Endovascular denervation can improve pain in patients with abdominal cancer and may offer a new approach to palliative care, according to a study recently published in the Journal of Vascular and Interventional Radiology. The study investigators, Qi Zhang, Gao-Jun Teng (both Center of Interventional Radiology and Vascular Surgery, Zhongda Hospital, Nanjing, China) and colleagues, conclude that the procedure is safe and effective for the alleviation of pain caused by cancer.
The study enrolled seven patients (two men and five women) with diagnoses including pancreatic cancer (n=3), cervical carcinoma (n=2), cholangiocarcinoma (n=1), and oesophageal cancer with retroperitoneum lymph nodes invasion (n=1) from April 2017 to February 2018.
A surface electrode was placed on the back of each patient and connected to the denervation device. Denervation was carried out at the abdominal aorta close to the origin of celiac artery and superior mesenteric artery with the use of a multi-electrode radiofrequency ablation catheter with the time and temperature settings respectively at 120 seconds and 60°C.
The authors report that all patients experienced pain relief after treatment, meeting the primary endpoint of improvement in pain score. At one, two, four, eight, and 12 weeks after the procedure pain scores, measured by visual analogue score, decreased significantly compared with baseline (p<0.001). All patients experienced a greater than four-point score reduction.
Secondary endpoints included changes in quality of life, intake of narcotics, and the safety of endovascular denervation.
Narcotics use was significantly reduced within the first three months after treatment, and quality of life scores were improved significantly (p<0.005) with better sleep. There were no severe treatment-related adverse events or major complications reported.
Speaking to Interventional News of how these results will influence clinical practice, corresponding author Gao-Jun Teng, president of the Zhongda Hospital, Southeast University, Nanjing, China, says “Our report presented the preliminary results in a small number of patients, but it showed very promising and encouraging results. It will certainly inspire further research using endovascular denervation. I would not be surprised to see endovascular denervation become a useful tool in pain management in the very near future.”

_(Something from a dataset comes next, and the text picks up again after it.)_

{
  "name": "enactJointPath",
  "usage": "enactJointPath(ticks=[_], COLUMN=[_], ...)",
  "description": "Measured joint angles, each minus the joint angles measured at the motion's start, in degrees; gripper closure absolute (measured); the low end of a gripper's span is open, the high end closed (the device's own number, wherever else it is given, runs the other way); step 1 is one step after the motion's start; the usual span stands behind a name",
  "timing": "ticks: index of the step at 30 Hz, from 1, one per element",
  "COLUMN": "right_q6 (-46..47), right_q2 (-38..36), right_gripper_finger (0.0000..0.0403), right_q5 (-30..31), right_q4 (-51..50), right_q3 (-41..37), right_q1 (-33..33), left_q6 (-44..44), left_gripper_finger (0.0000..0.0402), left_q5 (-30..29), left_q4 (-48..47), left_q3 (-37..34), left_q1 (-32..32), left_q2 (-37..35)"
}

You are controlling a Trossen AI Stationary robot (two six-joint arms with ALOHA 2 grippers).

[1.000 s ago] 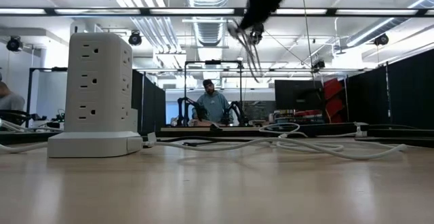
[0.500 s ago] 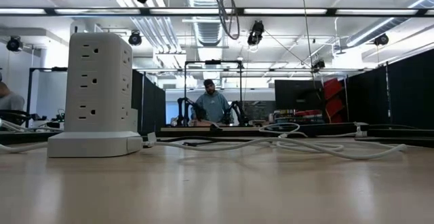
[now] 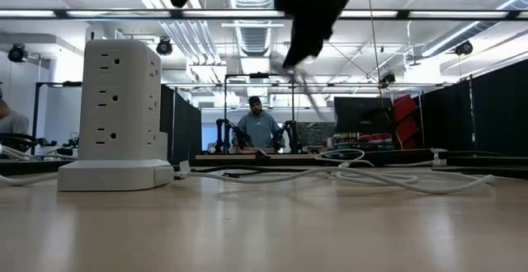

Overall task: Insert USB
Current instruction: Insert the left white charger cable into the purple charger adapter

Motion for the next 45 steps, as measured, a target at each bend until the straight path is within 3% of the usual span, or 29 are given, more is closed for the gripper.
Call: enactJointPath(ticks=[6,10,19,23,26,45], right_q6=[-1.01,-3.79,-3.77,-2.27,-4.50,-11.32], right_q2=[9.22,10.92,6.73,4.88,6.09,15.70], right_gripper_finger=[0.0403,0.0385,0.0244,0.0209,0.0211,0.0312], right_q5=[3.81,3.73,4.90,-3.62,-7.54,-6.65], right_q4=[-0.49,-2.11,-2.92,-1.58,-1.47,5.12], right_q3=[-5.10,-4.81,-4.81,-4.77,-5.99,-8.20], right_q1=[-0.25,-0.08,-1.07,-0.35,0.93,0.84], left_q6=[-0.02,-0.05,-0.26,0.03,0.40,0.04], left_gripper_finger=[0.0283,0.0283,0.0283,0.0283,0.0283,0.0283], left_q5=[0.04,-0.33,-4.50,-5.07,-5.11,-5.20], left_q4=[-3.69,-7.28,-11.88,-13.38,-13.43,-15.17], left_q3=[2.46,3.18,2.97,2.84,2.78,2.65], left_q1=[0.00,0.00,0.02,0.09,0.09,0.09], left_q2=[-2.12,-4.17,-7.84,-8.64,-8.71,-8.63])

Writing in the Journal of Vascular and Interventional Radiology, the authors conclude: “Cancer pain management is a formidable problem for physicians and may result in a substantial burden to the public health care system. Opioid analgesics are often required to control cancer pain. Adverse effects from opioids are debilitating and worsen as larger doses are administered,” the authors write. “This preliminary trial demonstrated that endovascular denervation is a promising and safe method for the palliation of pain caused by abdominal cancers. It could be a new approach for management of cancer pain.”
A new approach to palliative care
“This may give interventional radiologists a brand-new approach to treating pain”, Teng adds, “thus [acting to] solidify their place in the field of pain management. Endovascular denervation provides interventional radiologists a new and big territory for treating non-hypertension diseases, which has previously been considered a procedure performed by cardiologists.”
Teng believes it is important to find a new approach to palliative care, telling this newspaper: “It is well known that cancer pain has significant impacts on patients’ quality of life, as well as their prognosis. Traditional management uses narcotics, sometimes in large quantities, which often result in severe side effects such as impairment of judgement and respiratory suppression. Interventional neurolysis under CT/US [computed tomography/ultrasound] is a traditional interventional radiology procedure, which involves the deep puncture of a needle and injects chemical (alcohol, phenol) agents. Accurate needle localisation may be a challenge for inexperienced interventional radiologists. The outcomes vary from the operator’s skill, and the degree of diffusion of the neurolytic agents is sometimes out of control, which may cause serious complications.
“New approaches—especially nonopioid methods—in pain management are still in need clinically. Due to the ubiquitous nature of the vascular network and anatomical accompany of nerves and arteries, endovascular denervation could be a great approach in pain management. It has the advantages of being minimally invasive, [enabling] easy access to any part of the body, and having fewer side effects.”
However, Teng also states that the mechanism for endovascular denervation on uncontrollable cancer pain is “still unclear”, and that more work is required to elucidate the procedure’s machinations. He is the principal investigator in a large scale clinical trial currently ongoing in China and involving more than 10 national medical centres. Speaking of this trial, and what it means for the future of endovascular denervation, he says: “We are exploring different ablation sites for controlling cancer pain in other parts of the body. We are also working to expand the application of the technique to manage pain caused by other diseases.”